On 4/29/21 9:44 AM, Hao Xu wrote:
> 在 2021/4/28 下午10:34, Pavel Begunkov 写道:
>> On 4/28/21 2:32 PM, Hao Xu wrote:
>>> sqes are submitted by sqthread when it is leveraged, which means there
>>> is IO latency when waking up sqthread. To wipe it out, submit limited
>>> number of sqes in the original task context.
>>> Tests result below:
>>
>> Frankly, it can be a nest of corner cases if not now then in the future,
>> leading to a high maintenance burden. Hence, if we consider the change,
>> I'd rather want to limit the userspace exposure, so it can be removed
>> if needed.
>>
>> A noticeable change of behaviour here, as Hao recently asked, is that
>> the ring can be passed to a task from a completely another thread group,
>> and so the feature would execute from that context, not from the
>> original/sqpoll one.
>>
>> Not sure IORING_ENTER_SQ_DEPUTY knob is needed, but at least can be
>> ignored if the previous point is addressed.
>>
>>>
>>> 99th latency:
>>> iops\idle    10us    60us    110us    160us    210us    260us    310us    360us    410us    460us    510us
>>> with this patch:
>>> 2k          13    13    12    13    13    12    12    11    11    10.304    11.84
>>> without this patch:
>>> 2k          15    14    15    15    15    14    15    14    14    13    11.84
>>
>> Not sure the second nine describes it well enough, please can you
>> add more data?

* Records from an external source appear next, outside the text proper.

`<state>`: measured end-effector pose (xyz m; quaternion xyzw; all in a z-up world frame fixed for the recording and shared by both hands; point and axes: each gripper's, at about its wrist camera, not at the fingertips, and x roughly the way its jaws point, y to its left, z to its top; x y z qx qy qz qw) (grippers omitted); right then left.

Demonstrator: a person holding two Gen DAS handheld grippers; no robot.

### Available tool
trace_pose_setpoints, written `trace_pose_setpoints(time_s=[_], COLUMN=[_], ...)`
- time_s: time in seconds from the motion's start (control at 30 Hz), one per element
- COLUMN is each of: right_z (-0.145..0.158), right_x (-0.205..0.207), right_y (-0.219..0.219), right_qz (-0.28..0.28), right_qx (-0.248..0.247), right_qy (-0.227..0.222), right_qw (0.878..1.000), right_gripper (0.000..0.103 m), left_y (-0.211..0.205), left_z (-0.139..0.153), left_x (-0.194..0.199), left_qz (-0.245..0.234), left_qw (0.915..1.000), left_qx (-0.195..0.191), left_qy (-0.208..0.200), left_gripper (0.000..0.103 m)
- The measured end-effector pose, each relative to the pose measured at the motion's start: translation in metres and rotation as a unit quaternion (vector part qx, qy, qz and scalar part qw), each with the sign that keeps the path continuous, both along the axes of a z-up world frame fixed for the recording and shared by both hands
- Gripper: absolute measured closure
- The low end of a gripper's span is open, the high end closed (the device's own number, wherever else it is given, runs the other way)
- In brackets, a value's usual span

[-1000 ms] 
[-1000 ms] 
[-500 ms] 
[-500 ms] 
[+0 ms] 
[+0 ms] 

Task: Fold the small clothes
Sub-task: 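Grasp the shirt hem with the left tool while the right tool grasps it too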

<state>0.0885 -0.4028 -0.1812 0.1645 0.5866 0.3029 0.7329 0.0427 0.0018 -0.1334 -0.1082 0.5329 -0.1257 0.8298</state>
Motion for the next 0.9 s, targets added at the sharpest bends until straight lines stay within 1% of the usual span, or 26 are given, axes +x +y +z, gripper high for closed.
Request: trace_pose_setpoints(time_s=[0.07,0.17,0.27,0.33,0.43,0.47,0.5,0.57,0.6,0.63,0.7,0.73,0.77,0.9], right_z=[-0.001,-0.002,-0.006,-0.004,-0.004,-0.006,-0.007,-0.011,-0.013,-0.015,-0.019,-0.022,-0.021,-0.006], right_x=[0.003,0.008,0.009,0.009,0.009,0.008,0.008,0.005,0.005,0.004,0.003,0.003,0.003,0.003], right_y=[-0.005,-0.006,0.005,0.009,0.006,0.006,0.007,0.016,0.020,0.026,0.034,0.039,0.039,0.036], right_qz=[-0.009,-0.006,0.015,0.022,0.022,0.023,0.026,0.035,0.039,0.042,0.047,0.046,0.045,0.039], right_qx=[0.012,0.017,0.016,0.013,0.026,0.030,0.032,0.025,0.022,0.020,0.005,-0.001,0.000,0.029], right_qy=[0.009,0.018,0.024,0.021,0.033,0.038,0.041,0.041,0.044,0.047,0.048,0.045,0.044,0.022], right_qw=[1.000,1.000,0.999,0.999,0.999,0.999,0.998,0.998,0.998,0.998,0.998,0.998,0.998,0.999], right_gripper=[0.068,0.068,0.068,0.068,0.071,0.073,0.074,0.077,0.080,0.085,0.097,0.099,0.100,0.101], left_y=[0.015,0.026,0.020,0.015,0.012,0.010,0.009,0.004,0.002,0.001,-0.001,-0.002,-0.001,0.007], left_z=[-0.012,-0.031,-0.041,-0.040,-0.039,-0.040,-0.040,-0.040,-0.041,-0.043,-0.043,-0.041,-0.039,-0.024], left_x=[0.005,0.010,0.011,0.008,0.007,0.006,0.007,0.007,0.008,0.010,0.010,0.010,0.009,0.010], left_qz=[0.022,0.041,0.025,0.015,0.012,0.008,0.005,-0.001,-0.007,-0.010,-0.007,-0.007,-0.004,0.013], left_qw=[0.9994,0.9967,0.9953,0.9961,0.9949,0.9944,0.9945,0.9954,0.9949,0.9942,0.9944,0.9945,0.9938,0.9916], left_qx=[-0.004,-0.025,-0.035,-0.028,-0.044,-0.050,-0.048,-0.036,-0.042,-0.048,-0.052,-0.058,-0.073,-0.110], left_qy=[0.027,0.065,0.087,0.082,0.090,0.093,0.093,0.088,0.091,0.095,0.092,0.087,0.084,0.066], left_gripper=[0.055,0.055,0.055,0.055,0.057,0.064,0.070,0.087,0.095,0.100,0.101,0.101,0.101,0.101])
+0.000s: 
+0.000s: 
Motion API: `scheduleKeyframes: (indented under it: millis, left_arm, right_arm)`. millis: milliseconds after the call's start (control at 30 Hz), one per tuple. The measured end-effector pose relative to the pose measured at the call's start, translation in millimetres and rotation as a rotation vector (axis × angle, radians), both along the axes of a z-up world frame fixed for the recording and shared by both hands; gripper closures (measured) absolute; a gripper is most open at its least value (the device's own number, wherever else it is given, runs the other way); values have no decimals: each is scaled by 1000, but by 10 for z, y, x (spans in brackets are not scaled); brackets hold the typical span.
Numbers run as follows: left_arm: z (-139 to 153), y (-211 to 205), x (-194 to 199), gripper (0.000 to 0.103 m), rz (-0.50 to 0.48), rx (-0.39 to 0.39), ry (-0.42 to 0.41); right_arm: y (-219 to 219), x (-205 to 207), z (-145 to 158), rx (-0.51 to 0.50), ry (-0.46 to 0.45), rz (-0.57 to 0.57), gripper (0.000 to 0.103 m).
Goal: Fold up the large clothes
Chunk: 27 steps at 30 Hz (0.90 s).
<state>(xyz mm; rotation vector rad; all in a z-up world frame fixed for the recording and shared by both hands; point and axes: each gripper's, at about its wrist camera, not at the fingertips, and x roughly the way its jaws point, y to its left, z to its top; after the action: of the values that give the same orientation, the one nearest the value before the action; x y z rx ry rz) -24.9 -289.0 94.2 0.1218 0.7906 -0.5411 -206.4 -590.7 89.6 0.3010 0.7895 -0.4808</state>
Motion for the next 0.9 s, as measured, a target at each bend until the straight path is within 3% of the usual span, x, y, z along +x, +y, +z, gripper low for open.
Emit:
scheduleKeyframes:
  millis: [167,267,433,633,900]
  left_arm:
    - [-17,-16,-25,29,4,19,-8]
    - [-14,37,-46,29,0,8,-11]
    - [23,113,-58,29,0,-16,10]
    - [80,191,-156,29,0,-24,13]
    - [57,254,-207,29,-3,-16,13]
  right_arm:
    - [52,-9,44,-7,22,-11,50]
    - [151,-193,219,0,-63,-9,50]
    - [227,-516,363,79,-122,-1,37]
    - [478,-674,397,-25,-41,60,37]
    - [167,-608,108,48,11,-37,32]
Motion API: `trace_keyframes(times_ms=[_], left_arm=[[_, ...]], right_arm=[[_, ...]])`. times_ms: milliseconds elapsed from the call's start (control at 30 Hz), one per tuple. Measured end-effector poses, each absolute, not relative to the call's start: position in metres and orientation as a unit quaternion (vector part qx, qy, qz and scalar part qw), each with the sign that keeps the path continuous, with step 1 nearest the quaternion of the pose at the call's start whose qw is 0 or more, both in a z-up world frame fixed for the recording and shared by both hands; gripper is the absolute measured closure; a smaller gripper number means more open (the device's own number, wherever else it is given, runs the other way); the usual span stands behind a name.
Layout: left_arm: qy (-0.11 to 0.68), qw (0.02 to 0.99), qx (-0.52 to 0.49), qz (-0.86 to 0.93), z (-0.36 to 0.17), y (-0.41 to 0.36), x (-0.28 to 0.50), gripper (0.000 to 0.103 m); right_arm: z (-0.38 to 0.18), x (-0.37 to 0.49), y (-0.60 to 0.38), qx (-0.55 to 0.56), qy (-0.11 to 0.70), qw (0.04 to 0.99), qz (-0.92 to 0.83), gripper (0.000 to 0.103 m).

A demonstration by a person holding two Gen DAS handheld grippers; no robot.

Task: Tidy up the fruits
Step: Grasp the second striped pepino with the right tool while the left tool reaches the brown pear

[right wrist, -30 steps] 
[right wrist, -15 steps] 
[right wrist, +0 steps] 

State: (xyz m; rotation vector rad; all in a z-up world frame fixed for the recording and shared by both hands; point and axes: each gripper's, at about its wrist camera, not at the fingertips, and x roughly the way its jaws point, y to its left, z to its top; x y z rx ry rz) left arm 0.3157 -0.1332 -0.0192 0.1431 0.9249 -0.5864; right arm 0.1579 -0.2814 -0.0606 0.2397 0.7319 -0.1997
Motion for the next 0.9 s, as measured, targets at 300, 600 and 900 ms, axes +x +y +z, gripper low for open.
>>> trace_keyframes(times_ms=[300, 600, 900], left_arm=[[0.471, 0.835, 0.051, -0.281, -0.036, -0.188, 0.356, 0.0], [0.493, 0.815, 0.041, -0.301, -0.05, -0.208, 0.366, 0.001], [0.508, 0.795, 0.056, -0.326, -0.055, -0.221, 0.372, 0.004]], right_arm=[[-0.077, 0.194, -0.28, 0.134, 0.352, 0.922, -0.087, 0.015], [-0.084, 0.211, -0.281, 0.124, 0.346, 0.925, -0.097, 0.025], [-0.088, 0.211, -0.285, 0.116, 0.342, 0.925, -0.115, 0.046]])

Mean latency, 50%, 90%, 99%, 99.9%, t-put.
>>
>> Btw, how happened that only some of the numbers have fractional part?
>> Can't believe they all but 3 were close enough to integer values.
>>
>>> fio config:
>>> ./run_fio.sh
>>> fio \
>>> --ioengine=io_uring --sqthread_poll=1 --hipri=1 --thread=1 --bs=4k \
>>> --direct=1 --rw=randread --time_based=1 --runtime=300 \
>>> --group_reporting=1 --filename=/dev/nvme1n1 --sqthread_poll_cpu=30 \
>>> --randrepeat=0 --cpus_allowed=35 --iodepth=128 --rate_iops=${1} \
>>> --io_sq_thread_idle=${2}
>>>
>>> Signed-off-by: Hao Xu <haoxu@xxxxxxxxxxxxxxxxx>
>>> ---
>>>   fs/io_uring.c                 | 29 +++++++++++++++++++++++------
>>>   include/uapi/linux/io_uring.h |  1 +
>>>   2 files changed, 24 insertions(+), 6 deletions(-)
>>>
>>> diff --git a/fs/io_uring.c b/fs/io_uring.c
>>> index 1871fad48412..f0a01232671e 100644
>>> --- a/fs/io_uring.c
>>> +++ b/fs/io_uring.c
>>> @@ -1252,7 +1252,12 @@ static void io_queue_async_work(struct io_kiocb *req)
>>>   {
>>>       struct io_ring_ctx *ctx = req->ctx;
>>>       struct io_kiocb *link = io_prep_linked_timeout(req);
>>> -    struct io_uring_task *tctx = req->task->io_uring;
>>> +    struct io_uring_task *tctx = NULL;
>>> +
>>> +    if (ctx->sq_data && ctx->sq_data->thread)
>>> +        tctx = ctx->sq_data->thread->io_uring;
>>
>> without park it's racy, sq_data->thread may become NULL and removed,
>> as well as its ->io_uring.
> I now think that it's ok to queue async work to req->task->io_uring. I
> look through all the OPs, seems only have to take care of async_cancel:
> 
> io_async_cancel(req) {
>    cancel from req->task->io_uring;
>    cancel from ctx->tctx_list
> }
> 
> Given req->task is 'original context', the req to be cancelled may in
> ctx->sq_data->thread->io_uring's iowq. So search the req from
> sqthread->io_uring is needed here. This avoids overload in main code
> path.
> Did I miss something else?

It must be req->task->io_uring, otherwise cancellations will
be broken. And using it should be fine in theory because io-wq/etc.
should be set up by io_uring_add_task_file()

One more problem to the pile is io_req_task_work_add() and notify
mode it choses. Look for IORING_SETUP_SQPOLL in the function.

Also, IOPOLL+SQPOLL io_uring_try_cancel_requests() looks like
may fail (didn't double check it). Look again for IORING_SETUP_SQPOLL.

I'd rather recommend to go over all uses of IORING_SETUP_SQPOLL
and think whether it's flawed.

> 
> 
>>
>>> +    else
>>> +        tctx = req->task->io_uring;
>>>         BUG_ON(!tctx);
>>>       BUG_ON(!tctx->io_wq);
>>
>> [snip]
>>
> 

-- 
Pavel Begunkov